Das anthropogene Lager:
Sinnvolles Beton-Recycling: Weg vom Downcycling
Volker Thome, der am Fraunhofer-Institut für Bauphysik IBP forscht, erklärte in seinem einführenden Impulsvortrag, wie es gelingen kann, aus bereits verbautem Beton wieder hochwertige sekundäre Rohstoffe zu gewinnen. Derzeit kommen in der Bauindustrie weltweit nur 12,7 Prozent sekundäre Rohstoffe zum Einsatz. Auch der vermeintliche Recycling-Musterschüler Deutschland wird bei genauerem Hinsehen enttarnt: Mehr als die Hälfte der Bauabfälle werden verfüllt, während weniger als ein Fünftel tatsächlich recycelt wird. Das Problem: das Recycling ist kompliziert. Ein vielversprechender Lösungsansatz für das Betonrecycling aus dem Fraunhofer Forschungslabor sei die elektrodynamische Fragmentierung.

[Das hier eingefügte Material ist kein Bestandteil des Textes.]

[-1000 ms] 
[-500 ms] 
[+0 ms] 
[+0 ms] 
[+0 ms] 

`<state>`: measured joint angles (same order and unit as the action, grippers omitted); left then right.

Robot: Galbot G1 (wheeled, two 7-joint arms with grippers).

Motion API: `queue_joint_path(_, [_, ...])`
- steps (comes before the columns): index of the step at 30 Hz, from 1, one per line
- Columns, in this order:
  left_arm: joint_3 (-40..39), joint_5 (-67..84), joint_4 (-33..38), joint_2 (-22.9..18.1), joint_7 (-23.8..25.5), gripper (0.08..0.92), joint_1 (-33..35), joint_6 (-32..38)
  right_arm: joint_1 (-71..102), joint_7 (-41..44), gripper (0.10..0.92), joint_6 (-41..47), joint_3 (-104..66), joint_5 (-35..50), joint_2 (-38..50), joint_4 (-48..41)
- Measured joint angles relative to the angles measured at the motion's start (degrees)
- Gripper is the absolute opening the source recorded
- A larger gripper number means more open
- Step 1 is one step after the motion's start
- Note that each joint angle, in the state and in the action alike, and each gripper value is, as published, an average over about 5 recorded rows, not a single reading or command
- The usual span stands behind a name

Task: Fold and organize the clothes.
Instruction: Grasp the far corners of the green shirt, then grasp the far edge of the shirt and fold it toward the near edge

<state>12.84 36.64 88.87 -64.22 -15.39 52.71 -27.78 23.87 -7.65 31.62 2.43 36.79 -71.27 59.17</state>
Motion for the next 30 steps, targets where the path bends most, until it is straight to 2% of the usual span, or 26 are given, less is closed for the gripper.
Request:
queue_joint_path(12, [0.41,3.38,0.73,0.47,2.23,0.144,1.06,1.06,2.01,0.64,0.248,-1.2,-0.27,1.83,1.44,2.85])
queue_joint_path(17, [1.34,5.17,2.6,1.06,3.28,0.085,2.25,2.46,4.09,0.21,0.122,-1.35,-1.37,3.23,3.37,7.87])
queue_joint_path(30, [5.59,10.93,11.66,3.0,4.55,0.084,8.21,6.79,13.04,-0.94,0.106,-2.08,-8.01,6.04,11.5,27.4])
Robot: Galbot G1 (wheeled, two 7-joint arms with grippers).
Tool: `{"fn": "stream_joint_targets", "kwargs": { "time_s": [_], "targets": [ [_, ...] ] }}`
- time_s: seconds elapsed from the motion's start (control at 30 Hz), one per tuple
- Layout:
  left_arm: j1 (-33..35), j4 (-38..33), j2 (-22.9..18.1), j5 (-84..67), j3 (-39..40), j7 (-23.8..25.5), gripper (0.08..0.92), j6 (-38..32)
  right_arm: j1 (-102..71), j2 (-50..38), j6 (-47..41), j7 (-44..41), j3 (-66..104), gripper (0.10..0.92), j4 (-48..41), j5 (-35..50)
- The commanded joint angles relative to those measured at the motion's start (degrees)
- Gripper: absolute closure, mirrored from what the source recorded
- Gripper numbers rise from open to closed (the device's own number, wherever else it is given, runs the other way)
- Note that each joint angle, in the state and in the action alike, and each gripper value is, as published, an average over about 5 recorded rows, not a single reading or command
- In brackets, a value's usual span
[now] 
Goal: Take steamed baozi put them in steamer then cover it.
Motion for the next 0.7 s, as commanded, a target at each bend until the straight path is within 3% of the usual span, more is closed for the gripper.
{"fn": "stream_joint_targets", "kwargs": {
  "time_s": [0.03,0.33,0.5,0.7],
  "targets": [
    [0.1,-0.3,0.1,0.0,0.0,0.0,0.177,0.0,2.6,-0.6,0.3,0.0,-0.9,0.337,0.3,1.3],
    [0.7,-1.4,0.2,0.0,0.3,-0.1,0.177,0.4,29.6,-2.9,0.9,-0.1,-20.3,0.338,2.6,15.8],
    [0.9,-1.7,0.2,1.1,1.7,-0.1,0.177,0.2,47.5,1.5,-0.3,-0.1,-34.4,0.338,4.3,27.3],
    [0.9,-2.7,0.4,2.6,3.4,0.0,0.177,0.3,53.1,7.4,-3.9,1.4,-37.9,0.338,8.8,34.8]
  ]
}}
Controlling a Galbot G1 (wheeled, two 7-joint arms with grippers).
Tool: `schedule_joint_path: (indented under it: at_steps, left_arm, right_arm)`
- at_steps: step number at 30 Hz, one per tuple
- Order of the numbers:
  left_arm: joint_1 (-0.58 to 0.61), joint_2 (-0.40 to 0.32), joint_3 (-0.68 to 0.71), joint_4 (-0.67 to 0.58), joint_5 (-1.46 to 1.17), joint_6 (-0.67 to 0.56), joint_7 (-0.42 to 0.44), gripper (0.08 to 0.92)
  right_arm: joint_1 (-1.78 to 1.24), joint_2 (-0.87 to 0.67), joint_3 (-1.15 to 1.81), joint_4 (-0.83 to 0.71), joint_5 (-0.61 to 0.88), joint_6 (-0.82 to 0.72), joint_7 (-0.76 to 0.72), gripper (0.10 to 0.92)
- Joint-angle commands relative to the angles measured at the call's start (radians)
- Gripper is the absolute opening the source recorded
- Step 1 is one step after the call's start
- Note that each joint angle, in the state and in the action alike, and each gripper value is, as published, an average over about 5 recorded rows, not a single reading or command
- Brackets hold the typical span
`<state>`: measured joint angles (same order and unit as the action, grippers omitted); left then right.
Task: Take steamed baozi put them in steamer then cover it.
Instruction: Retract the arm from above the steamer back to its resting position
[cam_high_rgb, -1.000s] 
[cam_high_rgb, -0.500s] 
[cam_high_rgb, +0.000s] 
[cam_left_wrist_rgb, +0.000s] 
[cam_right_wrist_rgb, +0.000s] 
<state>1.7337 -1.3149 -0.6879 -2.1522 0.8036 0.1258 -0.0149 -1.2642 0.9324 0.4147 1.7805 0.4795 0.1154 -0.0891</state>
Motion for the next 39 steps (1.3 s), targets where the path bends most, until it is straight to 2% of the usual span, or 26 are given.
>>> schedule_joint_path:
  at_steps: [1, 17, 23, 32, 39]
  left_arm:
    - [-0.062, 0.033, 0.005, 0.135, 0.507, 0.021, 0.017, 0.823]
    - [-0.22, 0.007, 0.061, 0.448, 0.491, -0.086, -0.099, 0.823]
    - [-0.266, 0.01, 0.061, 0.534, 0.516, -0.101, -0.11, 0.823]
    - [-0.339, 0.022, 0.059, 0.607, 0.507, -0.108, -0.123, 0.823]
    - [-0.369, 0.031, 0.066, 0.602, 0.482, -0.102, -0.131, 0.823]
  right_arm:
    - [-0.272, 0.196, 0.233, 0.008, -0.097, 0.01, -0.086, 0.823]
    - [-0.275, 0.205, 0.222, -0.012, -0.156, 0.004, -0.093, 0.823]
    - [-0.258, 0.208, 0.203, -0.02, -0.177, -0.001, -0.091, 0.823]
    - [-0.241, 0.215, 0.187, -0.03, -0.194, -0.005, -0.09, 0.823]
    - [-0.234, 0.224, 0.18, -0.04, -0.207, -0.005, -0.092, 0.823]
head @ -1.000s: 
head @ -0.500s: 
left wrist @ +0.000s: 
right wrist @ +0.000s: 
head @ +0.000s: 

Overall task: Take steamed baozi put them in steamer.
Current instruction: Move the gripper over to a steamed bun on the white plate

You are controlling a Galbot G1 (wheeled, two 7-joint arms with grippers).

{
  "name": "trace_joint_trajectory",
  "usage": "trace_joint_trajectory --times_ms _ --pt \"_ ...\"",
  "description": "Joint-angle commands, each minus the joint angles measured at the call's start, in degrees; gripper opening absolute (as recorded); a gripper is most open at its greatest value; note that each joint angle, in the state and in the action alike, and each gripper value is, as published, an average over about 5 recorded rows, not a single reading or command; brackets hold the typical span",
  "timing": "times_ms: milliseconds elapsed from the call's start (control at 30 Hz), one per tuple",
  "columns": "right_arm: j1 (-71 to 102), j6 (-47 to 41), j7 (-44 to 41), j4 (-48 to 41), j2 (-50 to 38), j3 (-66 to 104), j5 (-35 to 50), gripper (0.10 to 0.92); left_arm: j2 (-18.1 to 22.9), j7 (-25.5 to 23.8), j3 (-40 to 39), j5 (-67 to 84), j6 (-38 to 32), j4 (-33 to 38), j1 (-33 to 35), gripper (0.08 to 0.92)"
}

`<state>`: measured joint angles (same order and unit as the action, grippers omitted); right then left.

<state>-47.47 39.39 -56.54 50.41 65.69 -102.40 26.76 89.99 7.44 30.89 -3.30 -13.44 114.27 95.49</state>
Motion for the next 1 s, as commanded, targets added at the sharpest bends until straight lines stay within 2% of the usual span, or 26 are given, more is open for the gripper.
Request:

Damit ist es möglich, Verbundmaterialien wie Altbeton selektiv aufzutrennen und somit die einzelnen Komponenten effizient zurückzugewinnen. So ließe sich in Zukunft auch wieder Zement aus Altbeton herstellen, was Thome so beschreibt: “Das ist geradezu so, als würde man aus altem Brot wieder das Mehl herausholen”.
Nachhaltiges Bauen: Weniger Müll, mehr Trennbarkeit und besserer Rückbau
Schon am 5. Mai war in diesem Jahr der Earth Overshoot Day in Deutschland. Seit diesem Tag ist das natürliche Ressourcenbudget hierzulande aufgebraucht, wir leben sozusagen täglich “auf Pump”. 50 Prozent der verbrauchten Ressourcen gehen auf das Konto des Bausektors, wie auch 60 Prozent des Mülls und 50 Prozent des Energieverbrauchs, wie Natalie Essig, Professorin für Baukonstruktion und Bauklimatik an der Hochschule München, berichtete. Deshalb brauche es dringend einen Wandel hin zu einer nachhaltigen Bauweise.
Nachhaltiges Bauen betrifft aber nicht nur Neubauten, sondern beginnt bereits beim Rückbau von Gebäuden. Bisher gelten alle verbauten Stoffe als Müll. Rechtlich gesehen ist eine Wiederverwertung deshalb schwierig und zudem auch sehr teuer. Es bräuchte nun ganzheitliche Ansätze: Beim nachhaltigen Bau müsse auch der Rückbau bereits mitgedacht werden. Das sollte in Zukunft auch bei internationalen Nachhaltigkeitsbewertungen miteinfließen. Echtes zirkuläres Bauen im Sinne des Urban Mining würde erst erreicht werden, wenn weniger Müll entsteht, sich die eingesetzten Materialien sauber trennen lassen und der Rückbau bereits von Anfang an mitgedacht wird.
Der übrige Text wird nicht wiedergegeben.